The best show for me would be the O2 Ritz on our last headline tour. Everything about that gig felt right. Our worst gig would probably be one of the many industry gigs we’ve played over the years, I can’t put my finger on which one, but A&Rs don’t make for a great crowd.
Your debut EP is nearly a year old now. How do you reflect on it? What do you love? What would you do differently?
I’m grateful that we’ve managed to tour off the back of our debut EP for this long. It’s sweet to look back on. We were more naive back then, but naive isn’t always a bad thing. If we could do it again, though, I wouldn’t change a thing. Loving a band is loving their journey, and doing our debut EP with next to no budget, having to settle for whatever came out of five days in Pete’s garage, was part of the journey.
UK bands are thriving right now. Do you think there’s been a shift back to guitar music? To you, who are the bands leading the way?
There’s definitely been a resurgence of guitar music. I used to think of it coming back to life as if it were some sort of mythical creature, but here it is, and we as a band have always known this would involve us if it were to happen.
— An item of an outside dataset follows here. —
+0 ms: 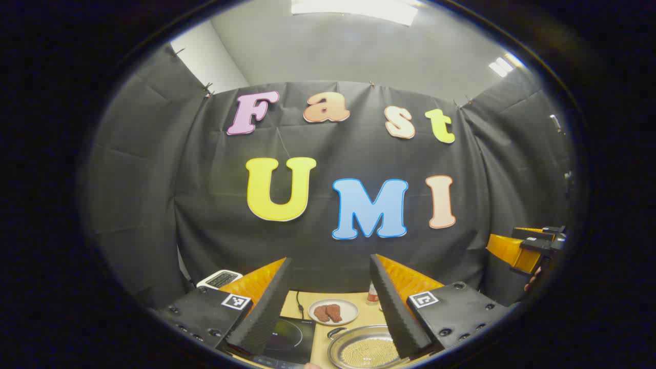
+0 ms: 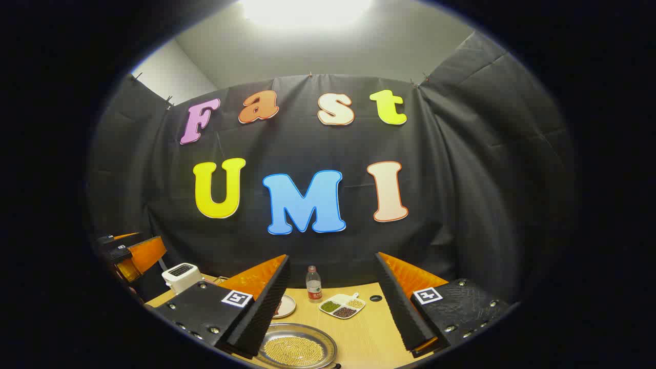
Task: First push the handle of the pot to place it horizontally, then grasp the pot with both hands and set it on the induction cooktop.
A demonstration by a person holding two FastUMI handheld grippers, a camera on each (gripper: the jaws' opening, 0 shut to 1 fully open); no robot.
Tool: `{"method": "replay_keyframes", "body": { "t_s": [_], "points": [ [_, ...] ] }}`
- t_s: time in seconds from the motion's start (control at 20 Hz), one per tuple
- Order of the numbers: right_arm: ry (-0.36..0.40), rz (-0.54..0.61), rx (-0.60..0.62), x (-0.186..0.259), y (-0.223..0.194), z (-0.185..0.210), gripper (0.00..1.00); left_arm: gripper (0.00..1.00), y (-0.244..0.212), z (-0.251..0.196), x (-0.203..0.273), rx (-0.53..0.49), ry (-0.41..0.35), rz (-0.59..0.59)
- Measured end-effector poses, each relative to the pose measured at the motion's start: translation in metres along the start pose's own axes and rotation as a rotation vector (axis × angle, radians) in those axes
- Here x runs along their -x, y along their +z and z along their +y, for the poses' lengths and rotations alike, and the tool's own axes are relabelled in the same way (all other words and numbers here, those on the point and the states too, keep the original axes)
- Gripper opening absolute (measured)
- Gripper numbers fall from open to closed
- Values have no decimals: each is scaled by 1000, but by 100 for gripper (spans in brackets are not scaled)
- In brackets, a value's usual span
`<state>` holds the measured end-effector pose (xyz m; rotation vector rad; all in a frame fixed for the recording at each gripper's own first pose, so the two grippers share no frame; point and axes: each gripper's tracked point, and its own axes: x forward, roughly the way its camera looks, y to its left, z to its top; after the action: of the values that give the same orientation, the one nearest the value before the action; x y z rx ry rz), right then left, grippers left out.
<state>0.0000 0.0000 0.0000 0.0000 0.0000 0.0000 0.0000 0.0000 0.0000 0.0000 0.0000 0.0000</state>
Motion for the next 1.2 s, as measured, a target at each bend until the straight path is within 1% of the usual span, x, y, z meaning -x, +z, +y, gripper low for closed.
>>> {"method": "replay_keyframes", "body": {
  "t_s": [0.1, 0.2, 0.3, 0.5, 0.55, 0.6, 0.7, 0.85, 0.9, 0.95, 1.0, 1.1, 1.2],
  "points": [
    [-4, -6, -1, -2, 0, 6, 98, 94, 6, 7, -4, -5, -5, -16],
    [-4, -7, 3, -5, -1, 11, 98, 99, 5, 15, -8, -5, -1, -21],
    [-2, -14, 9, -7, 1, 15, 98, 94, 5, 19, -10, 5, 2, -26],
    [6, -16, 24, -14, -1, 22, 98, 96, 3, 23, -17, 6, 0, -25],
    [5, -11, 20, -16, -2, 22, 98, 96, 1, 23, -20, 6, -6, -22],
    [7, -7, 13, -18, -4, 24, 98, 94, 1, 23, -22, 6, -11, -18],
    [10, 3, 6, -21, -7, 27, 98, 94, -1, 22, -26, 0, -21, -13],
    [19, 21, 6, -25, -16, 30, 98, 94, -1, 24, -26, -11, -24, -13],
    [23, 31, 8, -25, -20, 30, 98, 96, -2, 24, -26, -9, -26, -10],
    [29, 41, 11, -25, -24, 32, 98, 94, -4, 24, -26, -7, -26, -5],
    [33, 50, 14, -26, -29, 33, 98, 99, -7, 25, -26, -7, -24, -1],
    [48, 75, 22, -25, -42, 36, 98, 99, -10, 25, -24, -6, -20, 10],
    [66, 111, 19, -24, -60, 37, 99, 94, -15, 26, -22, -4, -16, 17]
  ]
}}
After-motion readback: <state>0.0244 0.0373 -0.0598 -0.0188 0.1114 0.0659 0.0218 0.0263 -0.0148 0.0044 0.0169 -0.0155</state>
It’s been one of those things you almost feel you’ve already experienced, like déjà vu. We’re meant to be here, and we’re grateful we are.
What’s 2026 looking like for you?
2026 is going to change everything for Keo, we’ve got a lot of cards up our sleeve, and we’re planning to throw them all on the table.
Bel Cobain

Those of us with our fingers on the neo-soul pulse in London know that Hackney’s Bel Cobain is no newcomer. She first emerged at the backend of the 2010s with now cult classic cuts like “Introverted Stoner” and The Silhouettes Project’s “At the Bay”. But the British-Nigerian needed some time away from the mania of music – to grow and refocus.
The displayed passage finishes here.